Gueuze is a crisp, carbonated and delicious beverage, that goes well with all those mussels you'll be eating in Brussels.
Gueuze (pronounced gooze) is the bubbly of Brussels. "No thank you," you say, "I didn't come to Belgium to drink champagne, now bring on the beer!" Although its taste is deceptive, worry not ex-frat beer-chugger, gueuze is beer. Often called the "Champagne of Brussels," at its core, gueuze is lightly sweet, fruity, earthy, dry and really fucking sour with a lot of carbonation. Sour beers are celebrated and loved all over the world, so fill a glass and let your palate explore new frontiers of the beer universe.
The Truths Behind Gueuze
Photo from Groume
Gueuze is filed under a broader category of beer called "lambic." The black sheep of the beer family, lambic beer is pushed aside by its brothers, lager and ale. Ale, the sophisticated and cultured brother, is varied in his exploits. These are our stouts, porters, IPAs and so on. Lager is the meathead jock of the family. These are all the fizzy yellow beers out there, and what you see is what you get (for the most part). Lambic is the brother who ran away to live in the woods and only comes out to scream about the end of the world and to take his pants off in public. Nobody talks about it because it's too fucking wild.
Making Gueuze Booze
Photo from Jim Kelly
...and it's made in a wild way. For ales and lagers, the brewer mixes malt, hops and water and then adds yeast to initiate the fermentation, but lambics are different. After mixing the first three ingredients, the resulting frothy stew, called wort, is allowed to sit out to collect natural "wild" yeasts from the air in a process called "spontaneous fermentation." The yeasts in the air around Brussels are said to be unique and give the beer its signature sour, acidic fruitiness. Finally, the beer is put into barrels and aged for up to three years. Turning this wild brew into gueuze requires taking a one-year old lambic, mixing it with a two and three-year-old lambic, and sticking it in a bottle to age for another year.

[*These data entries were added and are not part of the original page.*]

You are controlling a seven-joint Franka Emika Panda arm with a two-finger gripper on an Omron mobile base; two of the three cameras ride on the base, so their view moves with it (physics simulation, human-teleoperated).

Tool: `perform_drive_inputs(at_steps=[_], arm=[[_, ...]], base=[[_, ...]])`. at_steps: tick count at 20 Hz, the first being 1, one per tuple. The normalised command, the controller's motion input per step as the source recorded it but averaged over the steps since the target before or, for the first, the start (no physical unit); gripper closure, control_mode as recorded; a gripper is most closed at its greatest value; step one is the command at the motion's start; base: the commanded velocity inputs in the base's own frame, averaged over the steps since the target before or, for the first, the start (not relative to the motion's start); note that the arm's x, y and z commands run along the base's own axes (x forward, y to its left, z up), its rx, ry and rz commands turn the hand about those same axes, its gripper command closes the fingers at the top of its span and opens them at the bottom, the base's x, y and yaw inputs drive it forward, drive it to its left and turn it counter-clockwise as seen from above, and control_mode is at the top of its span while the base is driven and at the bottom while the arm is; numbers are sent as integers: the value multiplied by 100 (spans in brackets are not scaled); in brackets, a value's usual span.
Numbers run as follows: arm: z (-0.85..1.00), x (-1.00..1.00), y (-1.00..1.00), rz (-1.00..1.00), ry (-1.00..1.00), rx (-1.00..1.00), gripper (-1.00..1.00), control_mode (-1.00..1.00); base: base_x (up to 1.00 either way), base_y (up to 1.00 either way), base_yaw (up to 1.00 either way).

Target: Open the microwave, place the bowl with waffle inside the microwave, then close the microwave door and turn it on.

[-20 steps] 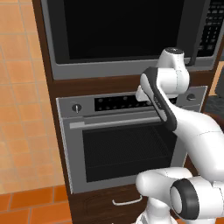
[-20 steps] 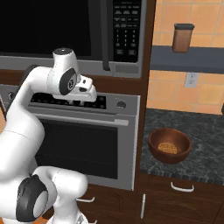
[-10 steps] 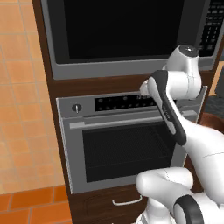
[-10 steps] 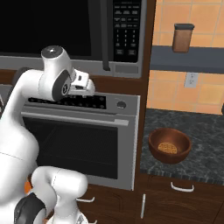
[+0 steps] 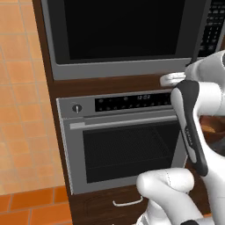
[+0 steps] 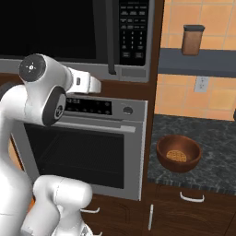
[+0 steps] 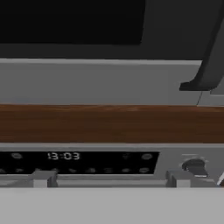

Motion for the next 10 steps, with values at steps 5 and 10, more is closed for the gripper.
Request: perform_drive_inputs(at_steps=[5,10], arm=[[96,-9,-53,-5,-12,1,-100,-100],[27,57,-54,-1,7,17,-100,-100]], base=[[0,0,0],[0,0,0]])
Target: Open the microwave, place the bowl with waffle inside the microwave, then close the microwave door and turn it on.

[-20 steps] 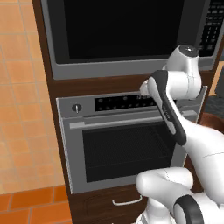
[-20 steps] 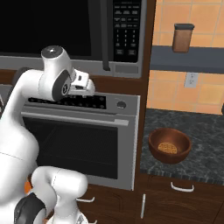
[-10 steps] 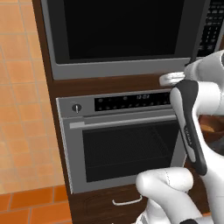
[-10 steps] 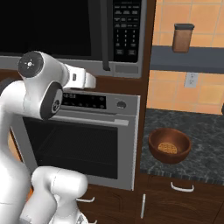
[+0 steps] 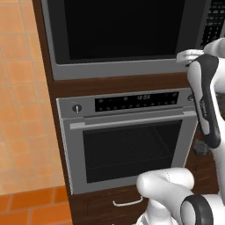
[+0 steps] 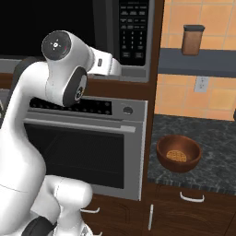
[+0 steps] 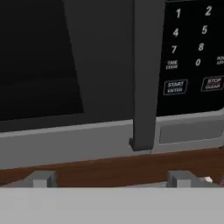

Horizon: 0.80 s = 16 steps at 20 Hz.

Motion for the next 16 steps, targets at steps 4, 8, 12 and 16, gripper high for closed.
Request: perform_drive_inputs(at_steps=[4,8,12,16], arm=[[22,77,-46,2,12,6,-100,-100],[4,21,-35,0,0,-2,-100,-100],[0,5,-10,-1,0,-5,-100,-100],[0,17,17,0,-6,-3,-100,-100]], base=[[0,0,0],[0,0,0],[0,0,0],[0,0,0]])
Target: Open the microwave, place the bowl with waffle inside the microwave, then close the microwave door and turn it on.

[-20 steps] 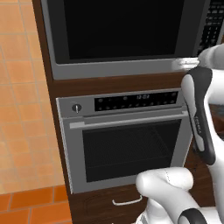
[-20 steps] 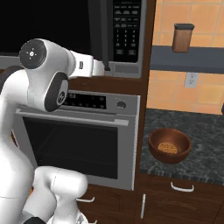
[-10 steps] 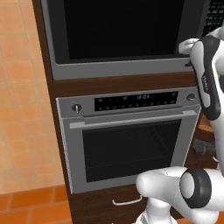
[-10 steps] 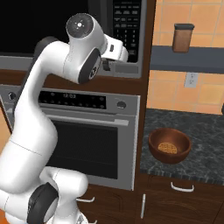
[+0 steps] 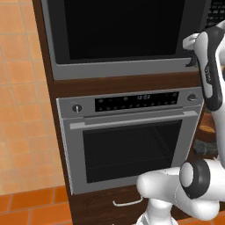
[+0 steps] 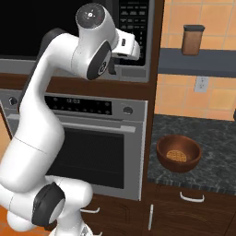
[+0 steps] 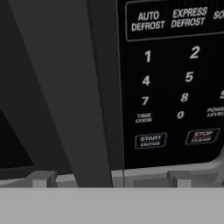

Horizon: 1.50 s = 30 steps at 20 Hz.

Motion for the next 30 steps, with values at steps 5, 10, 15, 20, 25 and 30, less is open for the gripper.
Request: perform_drive_inputs(at_steps=[5,10,15,20,25,30], arm=[[0,22,28,-5,-12,-1,-100,-100],[0,64,-9,1,-3,0,-100,-100],[0,26,-10,3,-6,0,-100,-100],[0,0,1,-1,-18,0,100,-100],[0,-42,1,-13,-11,0,100,-100],[0,-93,0,-29,-3,0,100,-100]], base=[[0,0,0],[0,0,0],[0,0,0],[0,0,0],[0,0,0],[0,0,0]])
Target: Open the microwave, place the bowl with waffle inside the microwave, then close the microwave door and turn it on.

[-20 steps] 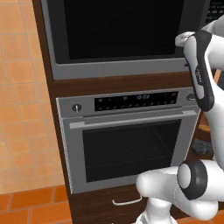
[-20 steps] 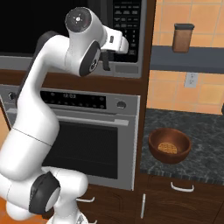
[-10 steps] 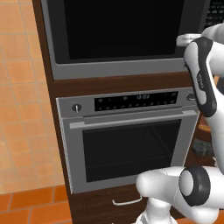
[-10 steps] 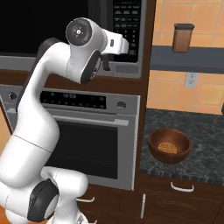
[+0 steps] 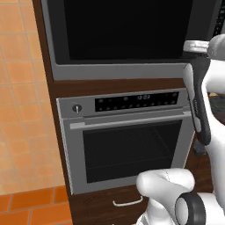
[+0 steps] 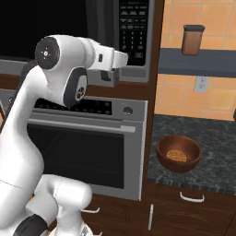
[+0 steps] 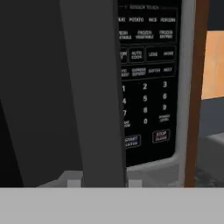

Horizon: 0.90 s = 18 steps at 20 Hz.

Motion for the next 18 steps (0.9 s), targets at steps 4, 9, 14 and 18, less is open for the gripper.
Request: perform_drive_inputs(at_steps=[4,9,14,18], arm=[[-3,-100,0,-31,-1,-1,100,-100],[-14,-100,7,-20,-8,-3,100,-100],[-30,-100,37,-1,-3,-19,100,-100],[-37,-100,53,10,0,-24,100,-100]], base=[[0,0,0],[0,0,0],[0,0,0],[0,0,0]])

Getting Your Hands on Gueuze
Photo from puamelia
Breweries like Cantillon, 3 Fonteinen, and Lindemans export, but you'll have to hunt down a specialty beer store to get your hands on one. In the states, they'll run you about 10 bucks for a small bottle (375ml), in Europe you'll pay the same for a large bottle (750ml). If you visit Brussels, prices drop dramatically. When you're there, make sure to take a tour of the incredible Cantillon brewery, which includes two glasses of their unique beer, for about six bucks.
Use gueuze as an excuse to visit Brussels, the land of Van Damme. While you can sip on the stuff in the states, aging it to perfection is key and the breweries in Brussels do it best. This stuff will gracefully gain flavor wrinkles on a shelf for up to 50 goddamned years! Let's see your fizzy beer-water do that.